Barry Foster, of The Folly at Settle, highlights an exhibition that considers the effects of the First World War on the people of our area

I love the Imperial War Museum photograph (Q 8895) of 14 Queen Alexandra nurses wearing stately headgear and tunics, starched white and spotless, sitting in a row on a riverbank, fishing.

Wielding full-length rods and parasols, they are focused on the water, desperate for a catch.

The photograph was taken on the canalised River Aa, which connected the First World War battlefields of Flanders with Dunkirk. Those nurses are perched on the roof of a specially converted barge marked with a white cross, gently carrying the wounded back to the Channel.

The Folly at Settle is halfway through its programme of exhibitions commemorating the First World War, revealing the effects of conflict on the people of our area.

1916 is a terrible year to revisit because of the horror of battlefields such as Thiepval Wood on the Somme, where many local soldiers have their graves.

Heavy artillery and machine guns firing 600 high-speed bullets a minute meant the scale of injuries was horrific.

Fighting took place on heavily-manured agricultural land so wounds rapidly became infected. Lice spread typhus and trench fever.

The grim reality of the trenches is rightly part of the Folly exhibition, but is balanced by stories of the mighty efforts made by the armed services, voluntary organisations and thousands of courageous individuals to save the lives of the injured.

A mock-up of a Regimental Field Station displays original surgical instruments and medicines of the time, revealing the hopeless task facing medical teams.

Improvements were made in blood storage, antiseptics, and equipment, with tangible effects. In 1914 80 per cent of men with a broken leg died; by 1916, thanks to the introduction of a splint designed by surgeon Hugh Owen Thomas, 93 per cent survived.

Close to the front line, Field Stations offered emergency first aid and assessment. Stretcher-bearers carried those who needed further treatment a mile through shell-blasted countryside to an Advanced Dressing Station for injections and emergency operations.

Horse-drawn ambulances and motor lorries carried them on to a Casualty Clearing Station, where tents and huts formed a fully-staffed hospital.

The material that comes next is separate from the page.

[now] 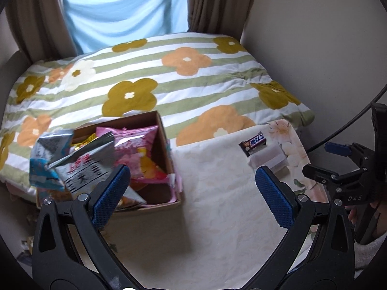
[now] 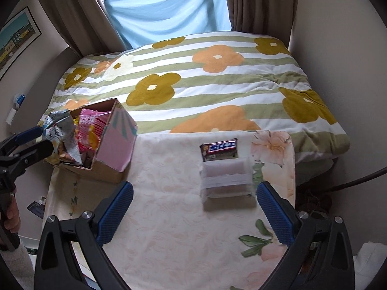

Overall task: Organize snacks
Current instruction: 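Move both tools toward the chocolate bar and white packet on the cloth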

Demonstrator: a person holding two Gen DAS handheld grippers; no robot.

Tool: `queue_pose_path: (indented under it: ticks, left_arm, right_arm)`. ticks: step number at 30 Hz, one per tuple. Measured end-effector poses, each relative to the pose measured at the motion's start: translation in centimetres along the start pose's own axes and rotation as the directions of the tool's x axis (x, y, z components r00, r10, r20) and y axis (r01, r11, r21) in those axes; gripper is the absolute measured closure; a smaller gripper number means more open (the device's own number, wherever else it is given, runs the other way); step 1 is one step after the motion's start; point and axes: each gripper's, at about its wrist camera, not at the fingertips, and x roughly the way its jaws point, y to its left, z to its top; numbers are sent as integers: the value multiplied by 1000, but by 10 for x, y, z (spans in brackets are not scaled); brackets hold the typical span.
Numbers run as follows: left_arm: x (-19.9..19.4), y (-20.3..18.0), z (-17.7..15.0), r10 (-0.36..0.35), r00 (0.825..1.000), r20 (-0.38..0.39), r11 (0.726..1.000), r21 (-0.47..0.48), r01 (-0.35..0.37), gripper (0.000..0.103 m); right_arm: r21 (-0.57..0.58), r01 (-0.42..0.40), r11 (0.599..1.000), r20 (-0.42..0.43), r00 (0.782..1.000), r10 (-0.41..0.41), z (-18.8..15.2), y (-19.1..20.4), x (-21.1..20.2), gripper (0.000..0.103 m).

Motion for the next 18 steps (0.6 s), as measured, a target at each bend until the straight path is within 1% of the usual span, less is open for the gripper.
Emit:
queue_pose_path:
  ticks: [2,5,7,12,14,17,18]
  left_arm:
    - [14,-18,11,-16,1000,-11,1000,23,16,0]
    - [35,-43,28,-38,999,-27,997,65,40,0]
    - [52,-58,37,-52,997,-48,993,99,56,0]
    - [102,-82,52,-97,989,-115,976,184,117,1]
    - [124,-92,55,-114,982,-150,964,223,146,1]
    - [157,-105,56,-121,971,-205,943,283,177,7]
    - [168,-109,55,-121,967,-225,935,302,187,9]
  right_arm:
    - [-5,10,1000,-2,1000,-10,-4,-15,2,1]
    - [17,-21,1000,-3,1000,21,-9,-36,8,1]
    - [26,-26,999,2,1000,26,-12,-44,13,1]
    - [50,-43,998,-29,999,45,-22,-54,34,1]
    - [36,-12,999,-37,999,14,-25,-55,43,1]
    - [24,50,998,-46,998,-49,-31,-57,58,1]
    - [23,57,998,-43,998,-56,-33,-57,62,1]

Many patients were able to return to the front from here, but others had to be evacuated 60 miles to the coast with its Base Hospitals, or a ship home. Roads were shattered by shells and military traffic. Hospital trains, a third of a mile long, were well-equipped and staffed but slowly jolted around noisy sidings, pushed aside by trains carrying troops and ammunition.

Coal barges were converted into ambulances barges with 30 hospital beds, an operating table, a kitchen and accommodation for nurses, orderlies and cooks. At the height of the war there were five flotillas of six barges, pulled in pairs by steam tugs.

The nurses in the photograph were enjoying a fishing competition at Watten, a well-deserved break. The wounded had to be lowered through hatches down to the hull. Barge decks were often slippery and nurses had to crawl on all fours to avoid a soaking. Below deck the residue of gas on soldiers’ uniforms caused vomiting, sore eyes and breathing difficulties; there were often lice on the uniforms too.

Other photographs show the anglers enjoying a picnic tea on deck. Sadly, freshly-caught fish does not appear to be on offer.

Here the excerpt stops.